女性はこういうのが苦手な人が多いとは言うけど、そんなあからさまに投げるなよー。
「シルビアちゃん何をしてるの?」
「北が南が・・・よくわかんない。ミランダリィさんはどうして南から来たの?」
「あーそういう事。王都キュジャーグからエイベーン王国に向かうには南の港町ベイナンを迂回して来るのよ。東の森の魔物はレベルが高すぎて普通は通らないわよ」
「でも、今回の依頼は南の港町ベイナンから王都キュジャーグに向かうミランダリィさんの護衛だったよ」
「それはおかしいわね、東の森を通れるルートなんてあったかしら」
コンコン
「もういいかな? 儂もシルビアさんとは話がしたくてね。」
しびれを切らしたトーラスが入って来た。
「はい、もう結構です。話は終わりました」
「さっきの話で気付いたんだが、シルビアさんは勇者様のご息女だったのかい?」
「ええ、この子は勇者マクヴェル・クロスフォーの娘ですわ」
「やはりそうだったか。それならあの強さにも頷けるというものだ。それを早く確かめたくてね、そっちの話しが終わったらすぐに聞きたかったのだよ」
「その事は内緒にしてくださいね。それよりもトーラス伯爵、私が港町ベイナンから王都キュジャーグに向かっていたって聞いたんですが」
「うむ、内密の件は承知した。ルートに関しては確かに儂もそのように聞いている。だから儂の所に寄越したのだと思っていたんだが」
「どういう事でしょう」
「そうでしたな、儂の所に来たのは貴方に偽装した魔人でしたな、初めから説明しましょう。儂の治める東の森には王都キュジャーグに続く秘密のルートがあるのですよ、冒険者のAランク以上の者には教えるようにゲーリックにも言ってある。あ、ゲーリックというのは冒険者ギルドのギルドマスターの事です。有事の際には王都キュジャーグへスムーズな連絡ができるようにするためですが、特殊なルートのため極少数の者にしか教えていません」
「魔人はそれを知っていたのでしょうか?」
「そうかもしれませんし、東の森を抜けて行く気だったのかもしれません。魔人ですからな」
「確かに魔人なら東の森の魔物ぐらい簡単に倒すでしょうね」
それなら護衛なんかいらねーじゃん。なんで護衛を付けたんだろう、しかも低いランクの冒険者ばかりだったはずだけど、しかも1日交代とか。
「護衛に意味があったのでしょうか、シルビアちゃんが護衛を受けたと聞きましたが」
「護衛としては意味は無いでしょうな。何か別の理由があったのでは無いでしょうかな、例えば何かをカモフラージュするためと考えると意味はありますな」
「カモフラージュ・・・・」
! ミランダリィが何か閃いたようだ。
「王都キュジャーグに入るため・・・・」
「むう、それならミランダリィ様に偽装した事も、護衛を付けた事も頷けますな。東の森を抜けて行くにはミランダリィ様だけだと力不足で疑われますからな。王都に入るためにもミランダリィ様に偽装していれば入門もできるでしょうしな。」
「私の冒険者カードも無くなっているので魔人に取られたのでしょうね。やはり目的は王都に入るためだったのでしょう。でも、いつから見張られていたんでしょうね」
冒険者カードを持ってるんだ、勇者に剣を教えたって言ってたしな、はっちゃけた奥さんだなぁ。

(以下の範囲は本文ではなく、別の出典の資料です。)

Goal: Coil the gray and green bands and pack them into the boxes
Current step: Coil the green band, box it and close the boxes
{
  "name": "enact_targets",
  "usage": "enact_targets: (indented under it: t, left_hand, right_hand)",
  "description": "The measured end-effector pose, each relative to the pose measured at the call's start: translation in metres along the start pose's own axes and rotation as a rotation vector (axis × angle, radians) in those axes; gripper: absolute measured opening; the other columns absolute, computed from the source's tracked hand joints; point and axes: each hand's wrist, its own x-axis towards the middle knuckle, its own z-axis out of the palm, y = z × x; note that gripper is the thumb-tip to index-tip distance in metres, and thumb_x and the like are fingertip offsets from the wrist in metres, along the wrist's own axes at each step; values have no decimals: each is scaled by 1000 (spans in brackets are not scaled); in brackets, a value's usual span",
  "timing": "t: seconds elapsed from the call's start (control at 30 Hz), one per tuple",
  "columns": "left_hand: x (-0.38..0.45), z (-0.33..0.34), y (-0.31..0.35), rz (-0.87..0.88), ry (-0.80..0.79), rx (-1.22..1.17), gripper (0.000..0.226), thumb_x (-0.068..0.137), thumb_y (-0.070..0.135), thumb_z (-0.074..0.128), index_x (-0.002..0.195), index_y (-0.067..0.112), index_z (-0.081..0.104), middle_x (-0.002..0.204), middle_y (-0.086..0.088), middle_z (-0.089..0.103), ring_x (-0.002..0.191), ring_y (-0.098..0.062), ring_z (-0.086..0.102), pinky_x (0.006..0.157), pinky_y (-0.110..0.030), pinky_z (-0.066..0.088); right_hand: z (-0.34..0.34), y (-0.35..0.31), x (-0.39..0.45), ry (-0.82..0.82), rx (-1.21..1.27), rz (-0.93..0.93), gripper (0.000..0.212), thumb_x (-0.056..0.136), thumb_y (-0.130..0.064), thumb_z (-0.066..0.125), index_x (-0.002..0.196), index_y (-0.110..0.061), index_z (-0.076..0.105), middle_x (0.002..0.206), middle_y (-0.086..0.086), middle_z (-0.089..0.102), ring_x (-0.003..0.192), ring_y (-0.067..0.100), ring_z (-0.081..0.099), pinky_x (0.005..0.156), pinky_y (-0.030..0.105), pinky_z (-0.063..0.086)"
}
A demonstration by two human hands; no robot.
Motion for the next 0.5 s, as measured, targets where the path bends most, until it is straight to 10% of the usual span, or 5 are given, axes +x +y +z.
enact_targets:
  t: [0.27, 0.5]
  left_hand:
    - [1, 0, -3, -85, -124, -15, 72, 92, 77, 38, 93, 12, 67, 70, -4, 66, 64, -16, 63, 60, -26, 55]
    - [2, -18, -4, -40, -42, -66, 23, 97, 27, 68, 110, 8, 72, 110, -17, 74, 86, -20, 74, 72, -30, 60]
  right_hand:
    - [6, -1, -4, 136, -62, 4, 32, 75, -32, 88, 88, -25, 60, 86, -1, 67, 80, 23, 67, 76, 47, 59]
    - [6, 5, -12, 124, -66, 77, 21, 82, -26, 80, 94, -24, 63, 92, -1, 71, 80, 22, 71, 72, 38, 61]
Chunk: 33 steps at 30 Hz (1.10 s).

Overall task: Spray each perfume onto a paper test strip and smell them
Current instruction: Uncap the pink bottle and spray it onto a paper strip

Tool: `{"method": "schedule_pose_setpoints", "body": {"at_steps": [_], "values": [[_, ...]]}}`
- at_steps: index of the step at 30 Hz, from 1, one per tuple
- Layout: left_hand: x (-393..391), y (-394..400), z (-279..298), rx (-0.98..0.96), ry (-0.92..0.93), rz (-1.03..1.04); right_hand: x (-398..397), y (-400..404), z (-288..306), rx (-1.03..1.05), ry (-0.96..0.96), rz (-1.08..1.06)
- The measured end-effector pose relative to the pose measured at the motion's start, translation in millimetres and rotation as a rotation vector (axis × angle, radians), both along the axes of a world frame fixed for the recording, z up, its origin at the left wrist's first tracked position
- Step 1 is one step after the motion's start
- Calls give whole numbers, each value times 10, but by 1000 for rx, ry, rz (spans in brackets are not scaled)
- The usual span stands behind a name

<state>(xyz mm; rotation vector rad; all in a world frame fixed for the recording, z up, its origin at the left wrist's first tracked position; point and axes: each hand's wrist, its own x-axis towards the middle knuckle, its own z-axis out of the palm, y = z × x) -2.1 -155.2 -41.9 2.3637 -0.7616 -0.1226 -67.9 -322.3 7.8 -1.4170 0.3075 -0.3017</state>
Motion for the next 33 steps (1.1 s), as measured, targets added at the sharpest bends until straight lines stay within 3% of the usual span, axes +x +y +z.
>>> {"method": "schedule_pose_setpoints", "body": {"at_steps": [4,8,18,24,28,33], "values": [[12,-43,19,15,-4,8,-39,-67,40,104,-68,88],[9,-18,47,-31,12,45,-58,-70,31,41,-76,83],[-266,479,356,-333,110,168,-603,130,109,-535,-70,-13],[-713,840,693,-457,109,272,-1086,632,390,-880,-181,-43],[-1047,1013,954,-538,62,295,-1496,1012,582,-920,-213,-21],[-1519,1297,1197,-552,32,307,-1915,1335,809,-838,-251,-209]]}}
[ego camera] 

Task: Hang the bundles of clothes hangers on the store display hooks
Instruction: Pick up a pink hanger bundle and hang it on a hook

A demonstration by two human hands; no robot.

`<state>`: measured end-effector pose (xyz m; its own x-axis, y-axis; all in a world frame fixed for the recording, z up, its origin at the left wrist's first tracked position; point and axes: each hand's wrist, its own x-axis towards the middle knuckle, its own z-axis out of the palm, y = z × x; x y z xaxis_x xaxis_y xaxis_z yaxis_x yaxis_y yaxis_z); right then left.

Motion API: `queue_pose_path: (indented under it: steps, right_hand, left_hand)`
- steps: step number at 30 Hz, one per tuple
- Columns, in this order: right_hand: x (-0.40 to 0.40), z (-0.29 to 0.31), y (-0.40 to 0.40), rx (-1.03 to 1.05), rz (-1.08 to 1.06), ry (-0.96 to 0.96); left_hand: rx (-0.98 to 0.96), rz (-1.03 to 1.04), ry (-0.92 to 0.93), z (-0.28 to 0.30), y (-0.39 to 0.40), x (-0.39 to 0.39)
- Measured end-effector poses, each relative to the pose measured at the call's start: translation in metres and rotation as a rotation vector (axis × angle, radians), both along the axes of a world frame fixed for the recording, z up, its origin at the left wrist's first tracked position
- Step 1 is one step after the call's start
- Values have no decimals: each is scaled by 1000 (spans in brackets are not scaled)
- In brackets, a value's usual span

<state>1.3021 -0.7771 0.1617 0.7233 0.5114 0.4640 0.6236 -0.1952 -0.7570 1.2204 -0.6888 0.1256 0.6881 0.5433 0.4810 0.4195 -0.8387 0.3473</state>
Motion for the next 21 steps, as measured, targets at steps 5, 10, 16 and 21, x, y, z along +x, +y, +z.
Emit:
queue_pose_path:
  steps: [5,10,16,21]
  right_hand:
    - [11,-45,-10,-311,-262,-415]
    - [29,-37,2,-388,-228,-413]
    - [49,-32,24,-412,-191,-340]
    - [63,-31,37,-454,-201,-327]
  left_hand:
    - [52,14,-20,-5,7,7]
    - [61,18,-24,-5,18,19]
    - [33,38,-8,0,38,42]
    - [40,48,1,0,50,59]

確かにミランダリィの正体を知った上での拉致だったみたいだよな。王都を出たとこから見張られてたんじゃないの?
でも魔人はなんで南に戻らなかったんだろ? まさか海が嫌いとか言わないだろ? そんな事は無いよなぁ。
トーラスの提案で冒険者ギルドのギルマスと相談しようという事になった。
本来は領主のトーラスの元にギルマスを呼び出すのだが、詳しい話し合いをしたい時は秘書か事務長でないと話にならないので依頼の取り消しの説明もあるし皆で冒険者ギルドに行くことになった。